Maine is one of 17 states that control the distribution of hard liquor within their borders. The state leased that business to Maine Beverage Co. in 2004 for 10 years in exchange for a $125 million upfront payment and an annual cut of profits. That annual cut was $8.6 million in 2012, said Gerry Reid, director of Maine’s Bureau of Alcoholic Beverages and Lottery Operations.
If the state, rather than Maine Beverage Co., operated the liquor business in 2012 under current retail liquor prices, it would have taken in $45.9 million in profits, Reid said Thursday.
“What we’re changing is the financial arrangement so the state gets more value rather than the vendor,” Reid said.
Under a more favorable contract arrangement, the state could take in more than $30 million profit annually, according to Reid. That’s after the state pursues plans to lower some retail prices and allow liquor retailers higher profit margins in an effort to grow Maine’s spirits business.
Those lower retail prices, according to Reid, would help Maine recoup a portion of the $30 million in spirits sales the state loses annually to neighboring New Hampshire, where retail prices are generally $2- to $7-a-bottle cheaper than in Maine. The $30 million in sales amount to $11.6 million in lost profits.
If lawmakers agree to the law change the LePage administration is counting on to make the new liquor deal work, Reid said the state would issue a request for bids for a new wholesale liquor distributor later this year.
LePage on Wednesday rejected an offer from Maine Beverage Co. to help the state repay its hospital debt while guaranteeing the state at least $32 million in annual revenue in exchange for continuing to operate the business for another 10 years.
“There’s more money in this business than that,” Reid said.

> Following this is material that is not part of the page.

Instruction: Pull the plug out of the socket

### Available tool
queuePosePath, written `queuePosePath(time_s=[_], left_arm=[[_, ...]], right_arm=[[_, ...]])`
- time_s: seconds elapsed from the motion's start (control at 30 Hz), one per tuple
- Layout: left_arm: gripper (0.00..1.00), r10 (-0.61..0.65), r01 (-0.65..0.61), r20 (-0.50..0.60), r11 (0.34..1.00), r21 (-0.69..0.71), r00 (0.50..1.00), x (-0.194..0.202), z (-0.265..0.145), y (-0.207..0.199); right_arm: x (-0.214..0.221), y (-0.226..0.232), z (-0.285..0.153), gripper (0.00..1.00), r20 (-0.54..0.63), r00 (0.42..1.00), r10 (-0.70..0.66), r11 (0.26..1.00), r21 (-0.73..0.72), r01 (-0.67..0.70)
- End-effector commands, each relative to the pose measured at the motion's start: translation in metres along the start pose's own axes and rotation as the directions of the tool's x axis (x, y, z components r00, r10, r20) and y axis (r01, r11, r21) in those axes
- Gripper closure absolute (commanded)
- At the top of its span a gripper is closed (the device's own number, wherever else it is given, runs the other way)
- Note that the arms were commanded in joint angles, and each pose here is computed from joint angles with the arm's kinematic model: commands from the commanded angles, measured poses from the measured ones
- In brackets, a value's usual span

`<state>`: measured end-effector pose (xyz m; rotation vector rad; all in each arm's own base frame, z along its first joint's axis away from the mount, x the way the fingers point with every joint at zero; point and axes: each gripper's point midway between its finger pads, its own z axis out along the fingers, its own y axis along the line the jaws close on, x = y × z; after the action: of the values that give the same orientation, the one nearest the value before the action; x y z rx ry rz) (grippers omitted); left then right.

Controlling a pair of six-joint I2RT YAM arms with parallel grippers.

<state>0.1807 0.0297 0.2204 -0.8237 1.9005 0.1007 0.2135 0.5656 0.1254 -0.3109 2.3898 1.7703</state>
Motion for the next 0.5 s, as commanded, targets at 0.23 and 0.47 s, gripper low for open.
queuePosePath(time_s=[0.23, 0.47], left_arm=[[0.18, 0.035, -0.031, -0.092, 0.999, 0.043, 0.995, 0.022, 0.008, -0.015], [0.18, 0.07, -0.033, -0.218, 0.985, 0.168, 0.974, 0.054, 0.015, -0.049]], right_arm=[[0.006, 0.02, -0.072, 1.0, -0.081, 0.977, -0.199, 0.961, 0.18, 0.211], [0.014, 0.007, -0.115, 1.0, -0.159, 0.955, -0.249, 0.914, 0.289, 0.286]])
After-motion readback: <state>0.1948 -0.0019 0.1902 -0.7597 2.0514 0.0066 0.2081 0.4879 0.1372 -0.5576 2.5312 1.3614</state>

Maine Beverage Co. CEO Dean Williams said Thursday in a written statement he was “disappointed” LePage rejected his company’s offer without discussing it. But, he said, “We are committed to following through on the process and hope to find a way to continue our partnership with the state.”
In the Legislature, it will be an added challenge to fill a budget hole that’s $20 million larger, said Sen. Dawn Hill, D-York, who chairs the budget-writing Appropriations Committee. But lawmakers agreed to that arrangement before the LePage administration started pursuing a different liquor distribution deal, she said Thursday.
“I just want to know it’s going to be an open, transparent process, and whatever choices are made, it’s going to be the best deal for the people of Maine,” Hill said.